TASK TO CARRY OUT
Across the records below, how many lines include the word "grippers"? State only the number.

AVAILABLE DATA
------------
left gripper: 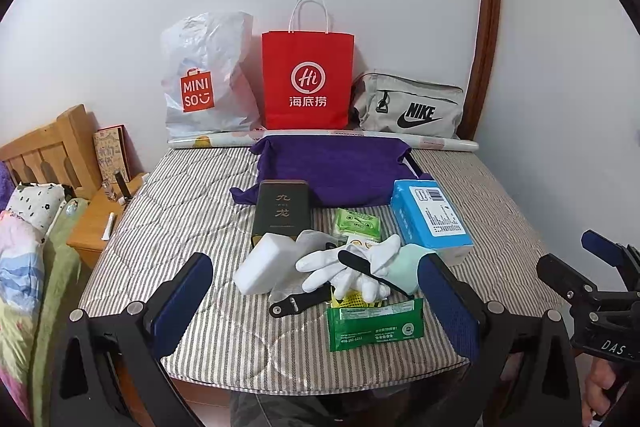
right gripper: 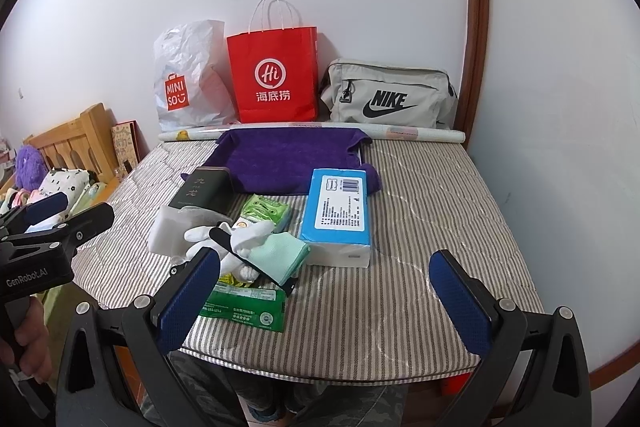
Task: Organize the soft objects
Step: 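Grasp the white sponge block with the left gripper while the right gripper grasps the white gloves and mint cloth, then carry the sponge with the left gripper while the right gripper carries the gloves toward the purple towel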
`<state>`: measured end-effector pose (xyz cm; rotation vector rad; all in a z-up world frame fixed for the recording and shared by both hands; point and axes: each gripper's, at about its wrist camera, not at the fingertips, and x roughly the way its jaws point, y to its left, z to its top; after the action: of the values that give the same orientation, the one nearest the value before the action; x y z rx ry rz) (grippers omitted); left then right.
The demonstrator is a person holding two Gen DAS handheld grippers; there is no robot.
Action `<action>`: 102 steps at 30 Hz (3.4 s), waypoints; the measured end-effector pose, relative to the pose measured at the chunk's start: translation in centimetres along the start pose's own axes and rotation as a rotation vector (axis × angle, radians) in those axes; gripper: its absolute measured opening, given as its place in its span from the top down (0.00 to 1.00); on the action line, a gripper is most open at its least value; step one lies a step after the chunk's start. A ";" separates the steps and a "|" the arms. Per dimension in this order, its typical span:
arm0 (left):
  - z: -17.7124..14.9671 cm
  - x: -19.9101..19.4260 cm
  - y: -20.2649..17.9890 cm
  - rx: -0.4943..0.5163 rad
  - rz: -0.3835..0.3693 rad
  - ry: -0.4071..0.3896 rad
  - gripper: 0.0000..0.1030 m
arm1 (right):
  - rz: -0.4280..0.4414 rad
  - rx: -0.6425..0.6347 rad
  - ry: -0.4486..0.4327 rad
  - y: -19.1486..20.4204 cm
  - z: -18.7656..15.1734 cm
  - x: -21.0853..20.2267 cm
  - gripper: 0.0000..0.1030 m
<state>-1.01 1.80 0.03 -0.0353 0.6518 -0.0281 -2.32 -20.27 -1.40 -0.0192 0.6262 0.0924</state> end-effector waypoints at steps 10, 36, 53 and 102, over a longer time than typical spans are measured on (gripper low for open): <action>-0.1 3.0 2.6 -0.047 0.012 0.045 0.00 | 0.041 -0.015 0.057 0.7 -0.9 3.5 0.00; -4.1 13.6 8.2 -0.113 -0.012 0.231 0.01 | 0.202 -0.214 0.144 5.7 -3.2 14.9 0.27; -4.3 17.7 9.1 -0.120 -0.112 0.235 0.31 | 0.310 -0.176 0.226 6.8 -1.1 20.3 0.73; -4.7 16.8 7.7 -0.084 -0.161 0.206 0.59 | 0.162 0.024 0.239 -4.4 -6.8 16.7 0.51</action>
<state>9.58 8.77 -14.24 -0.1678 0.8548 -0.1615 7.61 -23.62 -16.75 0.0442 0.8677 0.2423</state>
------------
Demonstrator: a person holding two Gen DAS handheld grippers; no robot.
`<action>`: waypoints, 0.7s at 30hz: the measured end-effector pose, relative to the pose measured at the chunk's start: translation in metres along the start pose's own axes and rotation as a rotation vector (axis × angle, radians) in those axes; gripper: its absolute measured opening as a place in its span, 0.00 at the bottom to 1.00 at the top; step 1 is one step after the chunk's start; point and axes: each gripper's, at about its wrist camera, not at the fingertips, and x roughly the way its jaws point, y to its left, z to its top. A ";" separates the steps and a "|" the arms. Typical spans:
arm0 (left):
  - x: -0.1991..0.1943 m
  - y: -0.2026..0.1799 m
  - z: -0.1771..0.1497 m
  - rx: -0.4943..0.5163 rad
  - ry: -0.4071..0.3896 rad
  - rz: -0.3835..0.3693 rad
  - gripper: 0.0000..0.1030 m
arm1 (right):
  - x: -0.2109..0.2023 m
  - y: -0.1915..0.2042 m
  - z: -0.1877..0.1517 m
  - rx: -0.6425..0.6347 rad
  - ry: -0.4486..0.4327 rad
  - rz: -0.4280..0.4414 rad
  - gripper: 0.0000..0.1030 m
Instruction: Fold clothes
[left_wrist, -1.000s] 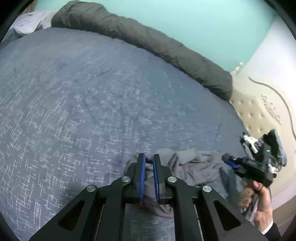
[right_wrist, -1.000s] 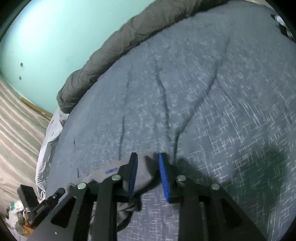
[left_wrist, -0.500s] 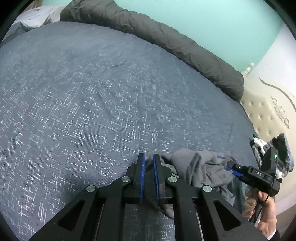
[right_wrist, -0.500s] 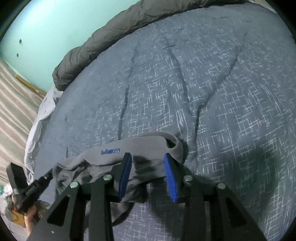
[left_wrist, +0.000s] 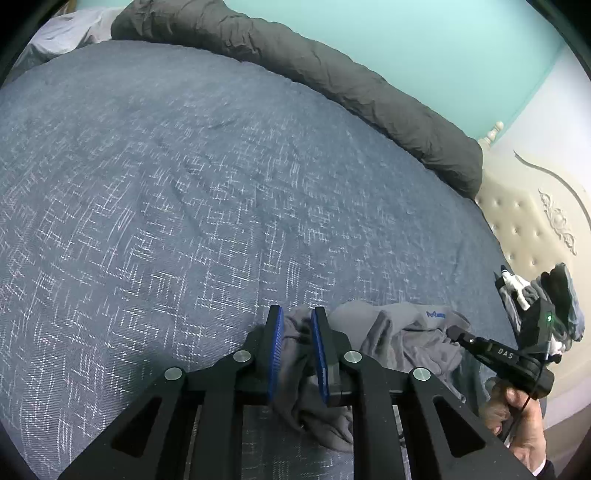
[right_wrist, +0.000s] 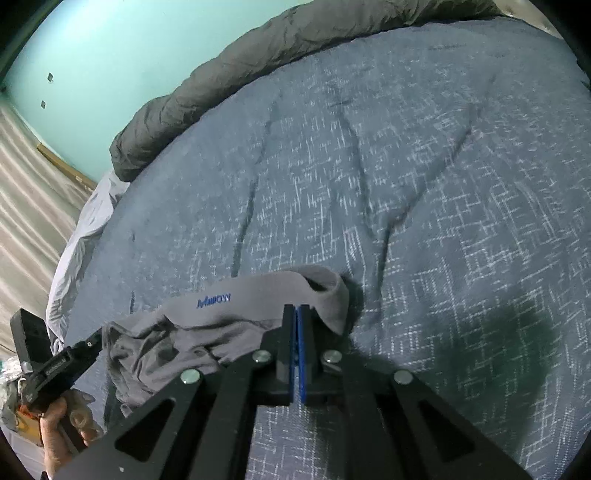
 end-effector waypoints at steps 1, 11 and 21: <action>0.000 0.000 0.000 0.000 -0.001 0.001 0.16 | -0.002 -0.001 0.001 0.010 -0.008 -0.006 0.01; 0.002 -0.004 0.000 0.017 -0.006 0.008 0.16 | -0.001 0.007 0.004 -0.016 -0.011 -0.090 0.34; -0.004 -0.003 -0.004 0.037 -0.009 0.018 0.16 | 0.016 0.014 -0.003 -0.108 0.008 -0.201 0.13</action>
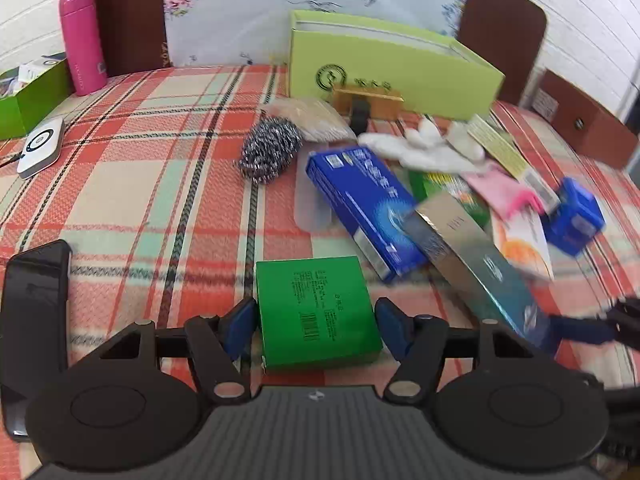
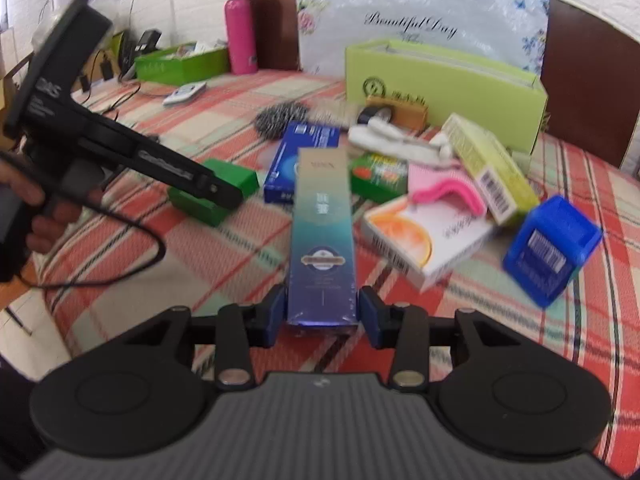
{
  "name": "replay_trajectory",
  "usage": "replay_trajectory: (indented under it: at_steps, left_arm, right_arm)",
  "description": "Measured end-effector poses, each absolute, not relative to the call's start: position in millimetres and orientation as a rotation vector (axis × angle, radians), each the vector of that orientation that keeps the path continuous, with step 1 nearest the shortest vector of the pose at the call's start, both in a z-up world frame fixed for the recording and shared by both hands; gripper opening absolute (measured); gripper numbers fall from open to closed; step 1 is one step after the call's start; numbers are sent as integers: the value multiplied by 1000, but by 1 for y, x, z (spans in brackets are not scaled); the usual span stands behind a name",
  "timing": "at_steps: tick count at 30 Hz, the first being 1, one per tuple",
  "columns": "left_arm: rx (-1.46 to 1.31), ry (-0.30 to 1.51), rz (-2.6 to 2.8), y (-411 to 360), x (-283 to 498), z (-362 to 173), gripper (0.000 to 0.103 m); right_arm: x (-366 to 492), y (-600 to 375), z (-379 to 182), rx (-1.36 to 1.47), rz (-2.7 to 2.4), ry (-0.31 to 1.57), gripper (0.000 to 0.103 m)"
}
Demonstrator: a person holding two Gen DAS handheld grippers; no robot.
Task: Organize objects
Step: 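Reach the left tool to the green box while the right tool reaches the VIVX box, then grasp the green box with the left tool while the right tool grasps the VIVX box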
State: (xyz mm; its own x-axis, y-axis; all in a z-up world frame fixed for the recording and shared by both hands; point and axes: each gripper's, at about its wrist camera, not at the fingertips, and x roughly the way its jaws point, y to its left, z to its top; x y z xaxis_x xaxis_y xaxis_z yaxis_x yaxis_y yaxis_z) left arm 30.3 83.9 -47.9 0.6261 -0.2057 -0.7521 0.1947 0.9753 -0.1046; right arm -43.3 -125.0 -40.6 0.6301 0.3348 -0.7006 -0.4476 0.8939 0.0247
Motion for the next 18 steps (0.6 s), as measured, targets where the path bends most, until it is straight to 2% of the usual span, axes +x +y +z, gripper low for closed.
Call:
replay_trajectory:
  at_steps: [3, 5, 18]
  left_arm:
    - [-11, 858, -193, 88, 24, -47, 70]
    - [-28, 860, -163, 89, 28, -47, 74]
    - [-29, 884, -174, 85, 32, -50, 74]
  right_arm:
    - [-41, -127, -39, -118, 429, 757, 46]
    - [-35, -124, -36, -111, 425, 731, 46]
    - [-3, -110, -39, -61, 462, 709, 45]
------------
YOUR RESPONSE
4